→ Material provided

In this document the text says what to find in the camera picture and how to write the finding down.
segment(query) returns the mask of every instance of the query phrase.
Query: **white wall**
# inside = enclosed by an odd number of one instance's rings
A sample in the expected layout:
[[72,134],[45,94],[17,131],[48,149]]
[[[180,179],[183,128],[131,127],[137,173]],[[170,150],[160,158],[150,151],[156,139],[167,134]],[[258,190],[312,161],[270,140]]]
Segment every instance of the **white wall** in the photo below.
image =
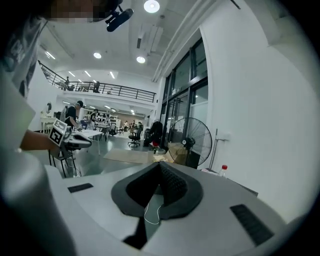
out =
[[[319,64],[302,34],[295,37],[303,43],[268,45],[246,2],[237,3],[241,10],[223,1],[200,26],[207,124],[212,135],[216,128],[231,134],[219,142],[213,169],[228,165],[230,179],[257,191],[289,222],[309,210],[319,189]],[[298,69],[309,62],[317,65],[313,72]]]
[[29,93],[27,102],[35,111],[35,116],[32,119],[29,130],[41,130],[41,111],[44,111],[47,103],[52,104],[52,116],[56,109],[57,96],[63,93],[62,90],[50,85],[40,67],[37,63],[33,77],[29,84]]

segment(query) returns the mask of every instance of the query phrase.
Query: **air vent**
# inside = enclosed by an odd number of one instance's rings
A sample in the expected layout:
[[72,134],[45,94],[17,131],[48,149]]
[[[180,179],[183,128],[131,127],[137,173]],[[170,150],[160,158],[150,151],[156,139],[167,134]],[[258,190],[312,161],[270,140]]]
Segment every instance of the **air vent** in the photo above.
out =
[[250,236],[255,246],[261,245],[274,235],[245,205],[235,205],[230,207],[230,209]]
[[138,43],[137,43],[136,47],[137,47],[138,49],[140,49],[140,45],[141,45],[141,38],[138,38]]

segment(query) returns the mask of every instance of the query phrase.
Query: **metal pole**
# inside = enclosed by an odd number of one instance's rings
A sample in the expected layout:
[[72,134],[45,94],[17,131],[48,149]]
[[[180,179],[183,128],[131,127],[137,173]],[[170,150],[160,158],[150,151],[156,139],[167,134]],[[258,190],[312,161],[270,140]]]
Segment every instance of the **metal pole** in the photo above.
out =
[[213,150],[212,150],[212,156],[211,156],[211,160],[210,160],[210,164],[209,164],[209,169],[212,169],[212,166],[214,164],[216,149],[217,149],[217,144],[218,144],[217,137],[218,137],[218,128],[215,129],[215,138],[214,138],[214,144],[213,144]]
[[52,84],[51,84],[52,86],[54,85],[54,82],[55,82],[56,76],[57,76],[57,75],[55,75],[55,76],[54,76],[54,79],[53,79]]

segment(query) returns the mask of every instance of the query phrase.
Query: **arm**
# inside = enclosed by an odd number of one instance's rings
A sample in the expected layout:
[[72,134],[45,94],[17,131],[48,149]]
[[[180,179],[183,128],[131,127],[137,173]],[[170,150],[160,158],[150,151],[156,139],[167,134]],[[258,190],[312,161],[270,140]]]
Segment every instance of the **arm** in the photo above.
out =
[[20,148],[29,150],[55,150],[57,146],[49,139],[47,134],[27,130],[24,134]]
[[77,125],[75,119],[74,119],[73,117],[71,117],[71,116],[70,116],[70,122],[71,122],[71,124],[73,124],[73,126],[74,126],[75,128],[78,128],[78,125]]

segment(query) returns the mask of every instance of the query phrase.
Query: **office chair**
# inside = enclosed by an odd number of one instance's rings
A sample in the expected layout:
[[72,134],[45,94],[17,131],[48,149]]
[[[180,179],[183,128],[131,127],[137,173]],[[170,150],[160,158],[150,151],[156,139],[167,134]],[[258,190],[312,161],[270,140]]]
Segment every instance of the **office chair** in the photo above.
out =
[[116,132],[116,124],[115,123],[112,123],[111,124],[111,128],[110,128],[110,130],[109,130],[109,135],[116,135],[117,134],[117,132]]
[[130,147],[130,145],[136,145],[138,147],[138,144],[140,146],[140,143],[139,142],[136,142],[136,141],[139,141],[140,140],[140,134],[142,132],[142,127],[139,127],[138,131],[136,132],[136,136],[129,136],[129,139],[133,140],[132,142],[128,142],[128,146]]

==

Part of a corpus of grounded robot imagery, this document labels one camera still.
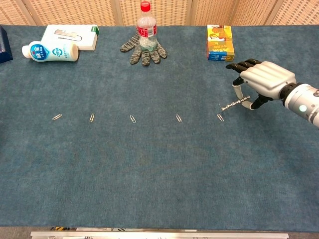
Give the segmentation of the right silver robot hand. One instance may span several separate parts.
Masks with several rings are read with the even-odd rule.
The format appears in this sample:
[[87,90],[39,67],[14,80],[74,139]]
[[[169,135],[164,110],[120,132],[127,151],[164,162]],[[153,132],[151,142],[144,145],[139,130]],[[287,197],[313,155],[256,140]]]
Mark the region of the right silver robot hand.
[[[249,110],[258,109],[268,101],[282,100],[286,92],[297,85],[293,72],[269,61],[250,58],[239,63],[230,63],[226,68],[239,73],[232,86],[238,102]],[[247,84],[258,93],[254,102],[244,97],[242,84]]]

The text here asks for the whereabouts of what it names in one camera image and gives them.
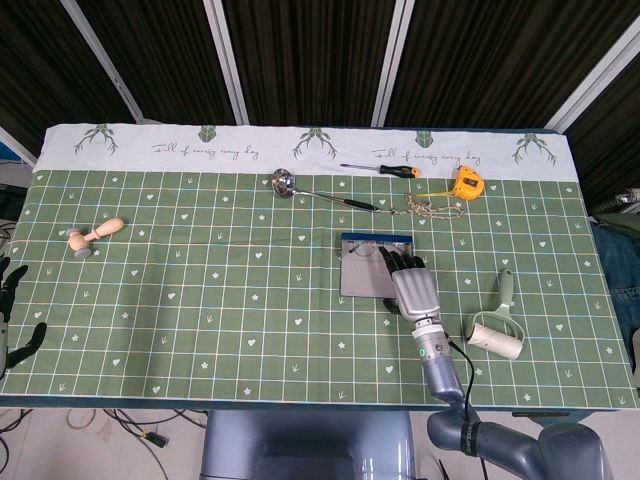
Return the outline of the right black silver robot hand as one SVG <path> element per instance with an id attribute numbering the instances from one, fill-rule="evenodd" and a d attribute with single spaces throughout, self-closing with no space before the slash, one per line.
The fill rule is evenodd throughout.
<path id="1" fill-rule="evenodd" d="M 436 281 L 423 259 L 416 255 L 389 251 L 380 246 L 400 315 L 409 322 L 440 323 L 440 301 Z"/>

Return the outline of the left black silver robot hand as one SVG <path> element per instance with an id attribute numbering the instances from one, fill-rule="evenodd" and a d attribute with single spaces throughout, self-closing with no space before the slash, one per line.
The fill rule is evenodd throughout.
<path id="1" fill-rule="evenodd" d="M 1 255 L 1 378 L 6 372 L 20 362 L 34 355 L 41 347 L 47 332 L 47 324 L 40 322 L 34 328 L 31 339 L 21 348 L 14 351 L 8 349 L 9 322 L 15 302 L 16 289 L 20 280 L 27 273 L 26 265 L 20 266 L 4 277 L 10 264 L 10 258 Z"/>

→ Exercise
To complete this exercise, transcribe exactly the lines above from the one that holds "Segment every instance of the **white" through the one that holds "Segment every instance of the **air". Pictures stay out.

→ Task response
Segment every instance of the **white wall** in the photo below.
image =
out =
[[[319,64],[302,34],[295,37],[303,43],[268,45],[246,2],[237,3],[241,10],[223,1],[200,26],[207,124],[212,135],[216,128],[231,134],[219,142],[213,169],[228,165],[230,179],[257,191],[289,222],[309,210],[319,189]],[[298,69],[309,62],[317,65],[313,72]]]
[[29,93],[27,102],[35,111],[35,116],[32,119],[29,130],[41,130],[41,111],[44,111],[47,103],[52,104],[52,116],[56,109],[57,96],[63,93],[62,90],[50,85],[40,67],[37,63],[33,77],[29,84]]

segment(query) returns the mask of every instance of the query phrase.
Query: **air vent**
# inside = enclosed by an odd number of one instance's rings
A sample in the expected layout:
[[72,134],[45,94],[17,131],[48,149]]
[[[180,179],[183,128],[131,127],[137,173]],[[170,150],[160,158],[150,151],[156,139],[167,134]],[[258,190],[312,161],[270,140]]]
Segment every instance of the **air vent** in the photo above.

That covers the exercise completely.